*What the task asks*
Do any lines in the data below contain "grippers"? If so, copy every one of them.

*Data for this exercise*

=== Section Start ===

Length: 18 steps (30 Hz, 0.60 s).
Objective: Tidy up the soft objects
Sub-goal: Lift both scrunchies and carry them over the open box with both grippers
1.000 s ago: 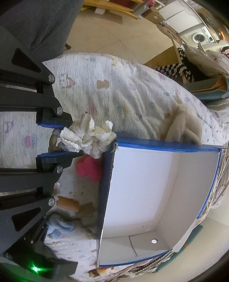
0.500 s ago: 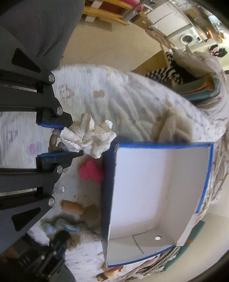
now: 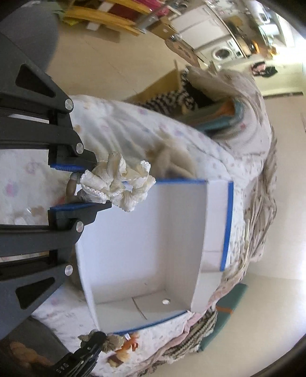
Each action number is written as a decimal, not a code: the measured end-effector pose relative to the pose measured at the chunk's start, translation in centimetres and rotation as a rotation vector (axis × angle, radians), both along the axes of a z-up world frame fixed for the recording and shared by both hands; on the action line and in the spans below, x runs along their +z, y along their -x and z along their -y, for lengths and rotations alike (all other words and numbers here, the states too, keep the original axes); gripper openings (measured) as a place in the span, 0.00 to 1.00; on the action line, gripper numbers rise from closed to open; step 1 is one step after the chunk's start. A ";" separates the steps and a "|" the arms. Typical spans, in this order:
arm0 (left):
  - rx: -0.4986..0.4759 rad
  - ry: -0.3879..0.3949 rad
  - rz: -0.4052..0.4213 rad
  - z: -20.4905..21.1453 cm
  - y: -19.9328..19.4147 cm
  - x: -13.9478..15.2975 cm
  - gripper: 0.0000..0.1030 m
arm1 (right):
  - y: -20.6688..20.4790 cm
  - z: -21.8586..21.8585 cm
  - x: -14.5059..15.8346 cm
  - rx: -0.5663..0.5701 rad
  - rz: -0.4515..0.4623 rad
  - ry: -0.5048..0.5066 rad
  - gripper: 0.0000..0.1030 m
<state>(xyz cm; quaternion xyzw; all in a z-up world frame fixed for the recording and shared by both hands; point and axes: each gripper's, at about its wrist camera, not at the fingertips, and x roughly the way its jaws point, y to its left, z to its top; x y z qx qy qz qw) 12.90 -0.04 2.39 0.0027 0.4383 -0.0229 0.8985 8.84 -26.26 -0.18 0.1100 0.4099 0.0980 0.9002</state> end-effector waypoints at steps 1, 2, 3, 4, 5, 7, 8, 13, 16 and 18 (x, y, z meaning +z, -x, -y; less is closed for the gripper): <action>-0.014 0.003 -0.006 0.4 -0.6 0.4 0.19 | -0.6 0.1 0.3 -0.002 0.000 0.007 0.16; -0.024 0.004 -0.011 0.8 -1.2 0.7 0.19 | -1.1 0.1 0.6 -0.003 -0.002 0.015 0.16; -0.032 0.001 -0.006 1.3 -1.7 1.0 0.19 | -1.6 0.2 0.7 -0.006 -0.004 0.019 0.16; -0.040 -0.001 -0.004 1.8 -2.3 1.1 0.19 | -2.2 0.2 0.8 -0.007 -0.011 0.018 0.16; -0.047 -0.001 -0.006 2.3 -2.8 1.2 0.19 | -2.7 0.1 0.8 -0.009 -0.019 0.017 0.16; -0.056 -0.003 -0.014 3.2 -3.8 0.9 0.19 | -3.7 -0.1 0.6 -0.010 -0.036 0.018 0.16; -0.059 -0.006 -0.023 3.7 -4.5 0.6 0.19 | -4.4 -0.1 0.5 -0.010 -0.045 0.020 0.16; -0.053 0.003 -0.108 5.2 -7.7 -2.6 0.19 | -7.5 -1.0 -1.4 0.011 -0.115 0.020 0.16; -0.041 -0.023 -0.131 5.5 -9.0 -4.5 0.19 | -9.3 -1.5 -3.3 0.021 -0.159 0.019 0.16; -0.038 -0.033 -0.143 5.7 -9.6 -5.7 0.19 | -10.4 -1.7 -4.6 0.019 -0.188 0.022 0.16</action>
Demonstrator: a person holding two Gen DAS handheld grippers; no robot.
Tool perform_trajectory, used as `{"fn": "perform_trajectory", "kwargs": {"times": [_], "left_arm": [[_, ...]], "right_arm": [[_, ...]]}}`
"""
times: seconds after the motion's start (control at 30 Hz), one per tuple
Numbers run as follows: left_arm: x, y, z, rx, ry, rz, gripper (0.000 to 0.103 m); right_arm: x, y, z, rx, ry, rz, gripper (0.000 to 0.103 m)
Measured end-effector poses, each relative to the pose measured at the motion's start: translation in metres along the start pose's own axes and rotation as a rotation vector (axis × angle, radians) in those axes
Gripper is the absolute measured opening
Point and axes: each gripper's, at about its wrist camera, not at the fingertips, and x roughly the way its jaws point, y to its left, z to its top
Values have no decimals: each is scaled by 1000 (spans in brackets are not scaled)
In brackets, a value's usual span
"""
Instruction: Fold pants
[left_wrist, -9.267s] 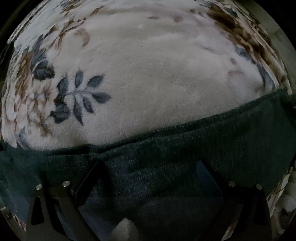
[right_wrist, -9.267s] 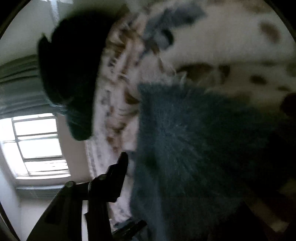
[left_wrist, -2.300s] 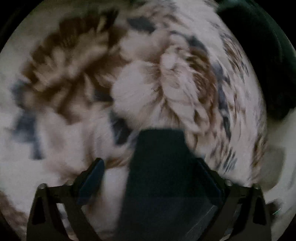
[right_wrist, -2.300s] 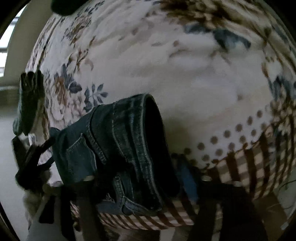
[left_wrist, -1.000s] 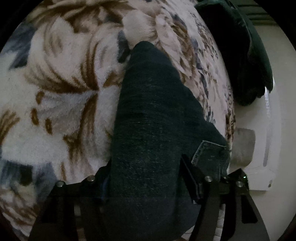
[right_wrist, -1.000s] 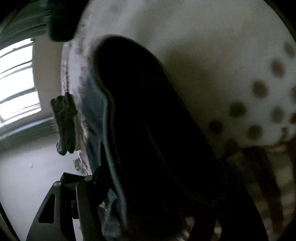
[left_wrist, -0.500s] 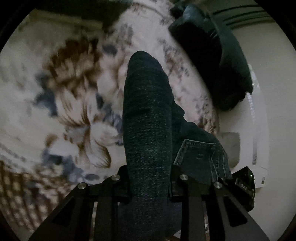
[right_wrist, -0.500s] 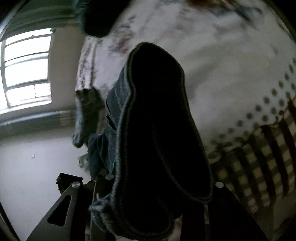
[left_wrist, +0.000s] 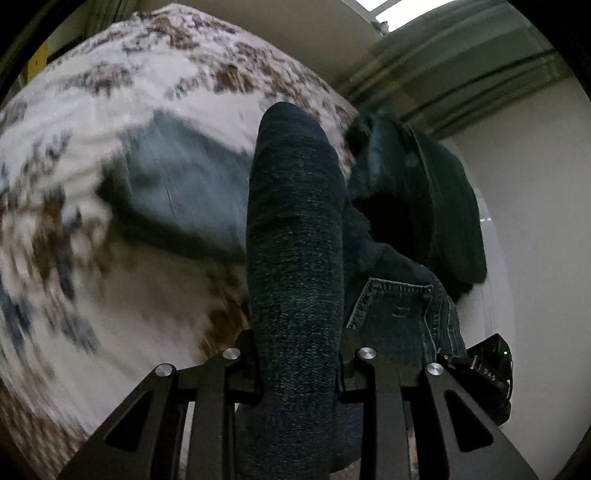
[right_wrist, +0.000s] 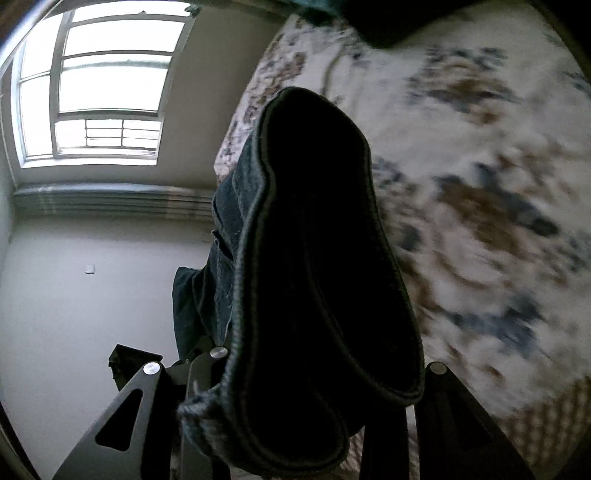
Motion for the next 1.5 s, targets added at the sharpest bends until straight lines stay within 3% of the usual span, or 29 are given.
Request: {"fn": "perform_trajectory", "kwargs": {"times": [0.1,0.17,0.37,0.43,0.53,0.57,0.6,0.7,0.8,1.0,1.23,1.4,1.5], "left_arm": [[15,34,69,16,0,14,23],[30,50,97,29,7,23,23],[97,113,164,35,62,31,24],[124,137,172,43,97,90,29],[152,164,175,23,165,232,48],[153,168,175,17,169,253,58],[149,169,174,20,158,262,64],[131,153,163,84,122,314,70],[121,147,152,112,103,358,73],[128,172,129,34,120,396,90],[125,163,118,37,93,429,92],[106,113,108,200,15,583,94],[100,93,98,252,0,632,94]], "right_arm": [[67,35,31,-6,-10,13,35],[114,49,53,-9,-11,17,35],[226,38,101,12,-4,3,35],[261,22,114,17,24,-36,39],[288,4,118,21,81,-157,51],[292,1,120,24,102,-179,62],[292,3,122,20,112,-176,66],[277,19,125,-58,73,-246,79],[258,30,121,-161,9,-401,79],[265,22,109,-237,71,-618,82],[264,13,101,-260,82,-692,91],[250,64,76,-490,-7,-830,98],[243,92,53,-605,-46,-898,98]]}}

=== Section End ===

*Response*
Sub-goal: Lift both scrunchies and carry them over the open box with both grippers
Demonstrator: a person holding two Gen DAS handheld grippers; no robot.

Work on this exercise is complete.